This week, I successfully handled the MIDI parsing of chords and rest notes. I can now say that the MIDI parsing is fully functional. I also completed the core implementation of UART communication, which required updates to both my Python code and STM32Cube firmware code. In Python, I added functionality to parse MIDI files and send formatted commands (e.g., notes, chords, and rests) to the STM32 over UART. On the STM32 side, I integrated UART reception code to parse incoming data and trigger the appropriate solenoid actuation logic. I met with Fiona today (Saturday) to try to get this all working on her laptop as that is the local machine we will be using in our final demo. One trivial issue that wasted about an hour of our time is that the USB to USBC converter is weak and only works when the cord is positioned at a very specific angle. Another hour and a half was spent on true debugging. Later in the night, I bought a new USB-USBC converter.

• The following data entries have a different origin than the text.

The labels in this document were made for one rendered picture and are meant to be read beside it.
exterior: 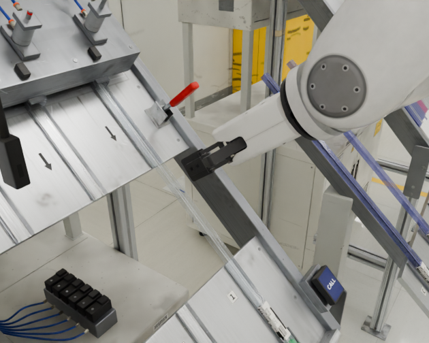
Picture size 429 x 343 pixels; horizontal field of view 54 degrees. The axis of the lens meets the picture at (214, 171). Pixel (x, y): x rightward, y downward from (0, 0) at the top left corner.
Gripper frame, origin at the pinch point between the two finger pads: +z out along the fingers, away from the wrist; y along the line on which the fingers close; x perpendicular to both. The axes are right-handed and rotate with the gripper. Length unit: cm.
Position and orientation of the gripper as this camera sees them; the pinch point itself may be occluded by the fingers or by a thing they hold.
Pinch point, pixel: (214, 154)
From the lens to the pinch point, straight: 55.4
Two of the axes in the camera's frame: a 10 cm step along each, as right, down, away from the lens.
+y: -5.9, 3.9, -7.1
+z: -6.4, 3.1, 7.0
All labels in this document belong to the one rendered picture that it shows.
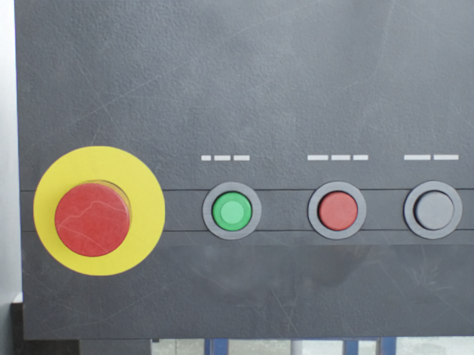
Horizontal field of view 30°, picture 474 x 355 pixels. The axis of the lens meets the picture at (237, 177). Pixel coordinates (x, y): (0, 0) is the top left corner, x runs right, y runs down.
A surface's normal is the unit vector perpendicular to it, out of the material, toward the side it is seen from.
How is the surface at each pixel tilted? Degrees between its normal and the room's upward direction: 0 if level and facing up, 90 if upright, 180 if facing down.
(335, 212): 90
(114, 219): 90
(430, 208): 90
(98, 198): 90
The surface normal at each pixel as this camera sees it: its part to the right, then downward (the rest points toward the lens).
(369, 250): 0.03, 0.11
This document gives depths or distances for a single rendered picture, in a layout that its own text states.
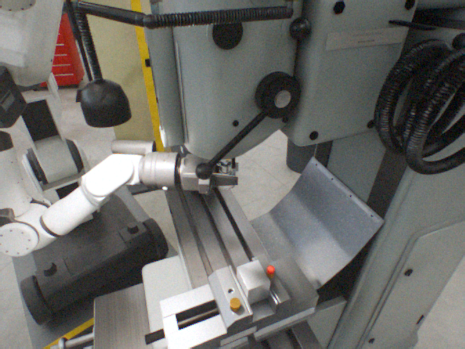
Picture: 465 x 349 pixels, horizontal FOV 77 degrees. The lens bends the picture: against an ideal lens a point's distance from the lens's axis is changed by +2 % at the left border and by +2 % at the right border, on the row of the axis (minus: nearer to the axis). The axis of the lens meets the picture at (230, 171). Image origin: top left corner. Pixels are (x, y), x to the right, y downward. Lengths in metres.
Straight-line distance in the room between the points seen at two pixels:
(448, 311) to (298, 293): 1.56
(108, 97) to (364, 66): 0.41
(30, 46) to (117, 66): 1.58
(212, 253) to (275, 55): 0.59
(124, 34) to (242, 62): 1.84
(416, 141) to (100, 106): 0.45
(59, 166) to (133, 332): 0.63
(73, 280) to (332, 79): 1.22
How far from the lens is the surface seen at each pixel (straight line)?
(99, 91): 0.48
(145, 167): 0.65
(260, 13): 0.37
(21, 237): 0.76
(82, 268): 1.42
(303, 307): 0.76
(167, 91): 0.52
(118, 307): 1.07
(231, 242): 0.90
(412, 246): 0.93
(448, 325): 2.18
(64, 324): 1.53
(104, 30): 2.26
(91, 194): 0.69
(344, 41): 0.52
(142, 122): 2.47
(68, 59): 5.14
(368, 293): 1.06
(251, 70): 0.47
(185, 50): 0.46
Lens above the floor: 1.63
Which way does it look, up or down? 36 degrees down
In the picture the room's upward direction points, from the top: straight up

I will be the one presenting at the final presentation and I spent several hours reciting (including in front of parents + friends) and memorising my script. We set an early deadline for ourselves to submit the slides (4 pm) so that I’d have plenty of time to practice. In addition, I spent several hours over the span of three days writing the script with Fiona; I contributed about 1000 words, and we had 2400 words when done. I then condensed everything to about 1700 words total, which according to speech-speed estimators online is appropriate for a 12 minute speech. I timed myself to be around 11:30- hopefully I keep this up at the real event.
Challenges: While the bulk of the logic appears to be functioning as expected, I encountered some issues with the STM32Cube settings, particularly with UART peripheral initialisation and interrupt handling. These bugs caused intermittent failures in receiving commands accurately. I’ve debugged the main issues but need an additional 2-3 hours to fully resolve the remaining inconsistencies and ensure the system operates smoothly.
Next Steps:
- Finalize and test the STM32Cube configuration to eliminate remaining bugs.

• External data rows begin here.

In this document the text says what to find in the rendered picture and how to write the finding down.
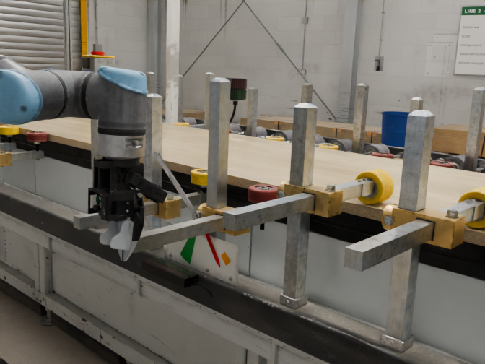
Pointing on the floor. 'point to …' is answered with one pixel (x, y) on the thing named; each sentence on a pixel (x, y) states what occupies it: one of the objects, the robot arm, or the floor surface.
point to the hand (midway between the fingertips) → (127, 253)
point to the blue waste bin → (394, 128)
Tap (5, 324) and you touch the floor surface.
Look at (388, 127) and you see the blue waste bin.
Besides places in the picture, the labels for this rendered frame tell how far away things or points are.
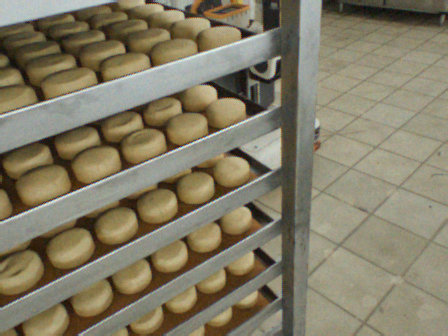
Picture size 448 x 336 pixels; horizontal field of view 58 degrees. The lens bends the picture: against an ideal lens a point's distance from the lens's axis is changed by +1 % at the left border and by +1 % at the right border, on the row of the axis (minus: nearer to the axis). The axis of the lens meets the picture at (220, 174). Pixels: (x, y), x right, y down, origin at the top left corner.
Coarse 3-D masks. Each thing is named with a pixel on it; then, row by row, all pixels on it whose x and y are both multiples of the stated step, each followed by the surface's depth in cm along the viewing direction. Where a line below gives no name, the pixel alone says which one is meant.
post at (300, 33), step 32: (288, 0) 40; (320, 0) 40; (288, 32) 42; (320, 32) 42; (288, 64) 44; (288, 96) 46; (288, 128) 48; (288, 160) 51; (288, 192) 54; (288, 224) 57; (288, 256) 61; (288, 288) 65; (288, 320) 70
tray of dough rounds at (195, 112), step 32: (192, 96) 53; (224, 96) 57; (96, 128) 53; (128, 128) 48; (160, 128) 51; (192, 128) 46; (0, 160) 48; (32, 160) 44; (64, 160) 47; (96, 160) 42; (128, 160) 45; (0, 192) 39; (32, 192) 39; (64, 192) 41
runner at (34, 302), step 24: (240, 192) 51; (264, 192) 53; (192, 216) 48; (216, 216) 50; (144, 240) 45; (168, 240) 47; (96, 264) 43; (120, 264) 45; (48, 288) 40; (72, 288) 42; (0, 312) 39; (24, 312) 40
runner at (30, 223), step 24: (264, 120) 47; (192, 144) 43; (216, 144) 45; (240, 144) 47; (144, 168) 41; (168, 168) 42; (72, 192) 37; (96, 192) 39; (120, 192) 40; (24, 216) 36; (48, 216) 37; (72, 216) 38; (0, 240) 35; (24, 240) 37
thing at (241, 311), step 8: (248, 296) 70; (256, 296) 70; (240, 304) 70; (248, 304) 70; (256, 304) 71; (264, 304) 71; (224, 312) 68; (232, 312) 70; (240, 312) 70; (248, 312) 70; (256, 312) 70; (216, 320) 67; (224, 320) 67; (232, 320) 69; (240, 320) 69; (200, 328) 66; (208, 328) 68; (216, 328) 68; (224, 328) 68; (232, 328) 67
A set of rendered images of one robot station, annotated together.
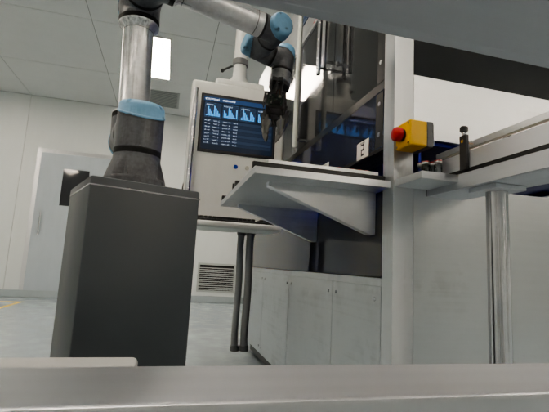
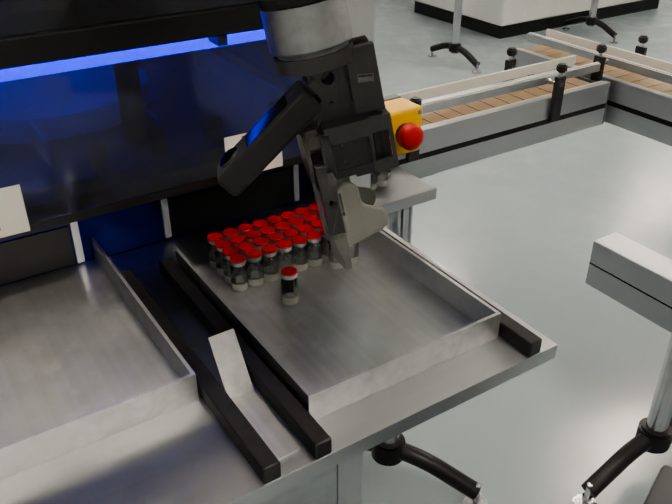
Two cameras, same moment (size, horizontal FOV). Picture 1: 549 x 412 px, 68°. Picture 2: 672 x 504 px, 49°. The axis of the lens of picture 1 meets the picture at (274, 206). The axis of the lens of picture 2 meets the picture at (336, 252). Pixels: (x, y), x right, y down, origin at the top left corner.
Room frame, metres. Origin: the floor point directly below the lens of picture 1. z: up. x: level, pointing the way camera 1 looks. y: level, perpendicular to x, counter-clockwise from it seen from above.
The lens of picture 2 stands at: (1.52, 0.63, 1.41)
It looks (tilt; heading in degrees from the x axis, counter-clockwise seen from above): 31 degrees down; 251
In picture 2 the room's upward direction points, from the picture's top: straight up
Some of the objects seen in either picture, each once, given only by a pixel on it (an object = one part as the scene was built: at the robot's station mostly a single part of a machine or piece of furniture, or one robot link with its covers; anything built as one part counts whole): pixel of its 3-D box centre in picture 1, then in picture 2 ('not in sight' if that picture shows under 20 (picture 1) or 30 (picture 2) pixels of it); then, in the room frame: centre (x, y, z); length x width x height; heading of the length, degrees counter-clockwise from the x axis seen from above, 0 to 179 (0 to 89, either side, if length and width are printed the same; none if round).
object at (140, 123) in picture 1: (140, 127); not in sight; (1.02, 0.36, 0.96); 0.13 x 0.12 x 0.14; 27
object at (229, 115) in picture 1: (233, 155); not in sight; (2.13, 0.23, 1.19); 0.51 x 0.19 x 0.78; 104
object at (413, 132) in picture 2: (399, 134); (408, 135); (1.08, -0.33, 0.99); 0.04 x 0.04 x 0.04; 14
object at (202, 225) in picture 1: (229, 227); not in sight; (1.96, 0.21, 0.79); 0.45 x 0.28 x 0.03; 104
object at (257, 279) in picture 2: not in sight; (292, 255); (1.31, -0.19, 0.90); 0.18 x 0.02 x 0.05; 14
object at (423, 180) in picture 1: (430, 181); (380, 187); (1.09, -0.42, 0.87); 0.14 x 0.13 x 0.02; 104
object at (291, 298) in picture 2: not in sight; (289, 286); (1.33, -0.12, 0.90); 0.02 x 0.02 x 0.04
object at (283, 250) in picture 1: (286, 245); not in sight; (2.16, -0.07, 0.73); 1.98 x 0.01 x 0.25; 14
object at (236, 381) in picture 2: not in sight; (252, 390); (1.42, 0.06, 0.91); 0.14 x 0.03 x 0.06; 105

- Conduct integration tests with the complete system, ensuring seamless communication between the Python parser and STM32 firmware.
- Begin preparing for final demo and report by collecting test data and documenting system performance.
Overall, the core logic for UART communication does seem to be complete, and I am confident the system will be ready for testing and fine-tuning soon.
To implement UART communication, I needed to learn about both Python serial communication and STM32CubeIDE’s UART configuration. Key areas of new knowledge include:
- STM32CubeIDE Peripheral Configuration:
- I learned how to enable and configure USART peripherals in the STM32Cube device configuration tool, including setting baud rates, TX/RX pins, and interrupt-based data handling.
- Learning Strategy: I referred to STM32Cube’s official documentation and watched YouTube tutorials for step-by-step guidance. Debugging required forum posts and STM32-specific threads for common pitfalls.
- Python Serial Communication:
- I learned how to use the pyserial library to send and receive data over UART. This included handling issues such as buffer management and encoding data correctly for the STM32.
- Learning Strategy: I consulted the official pyserial documentation, followed by informal learning via online coding examples on Stack Overflow.
- Debugging UART Communication:
- I learned to use tools like serial terminal emulators (e.g., Tera Term, minicom, puTTy) to test data transmission and reception. I also gained experience debugging embedded systems using live logs and peripheral monitoring.
- Learning Strategy: This was mostly trial and error, supported by online forums and STM32 user groups.
Learning Strategies Used:
- Online Videos and Tutorials: YouTube tutorials were instrumental for understanding STM32Cube setup and Python UART implementation.
- A Reddit thread that helped me understand how to handle the absolute time vs relative time issue in Python Mido (my final solution ended up being different but this thread was a good start)
- Documentation and Forums: STM32, pyserial, and Python MIDO official documentation provided technical details, while forums (e.g., Stack Overflow and STM32 Community) helped address specific bugs.
- Trial and Error: Debugging UART behavior was primarily hands-on, using systematic testing and iterative improvements to isolate and fix issues.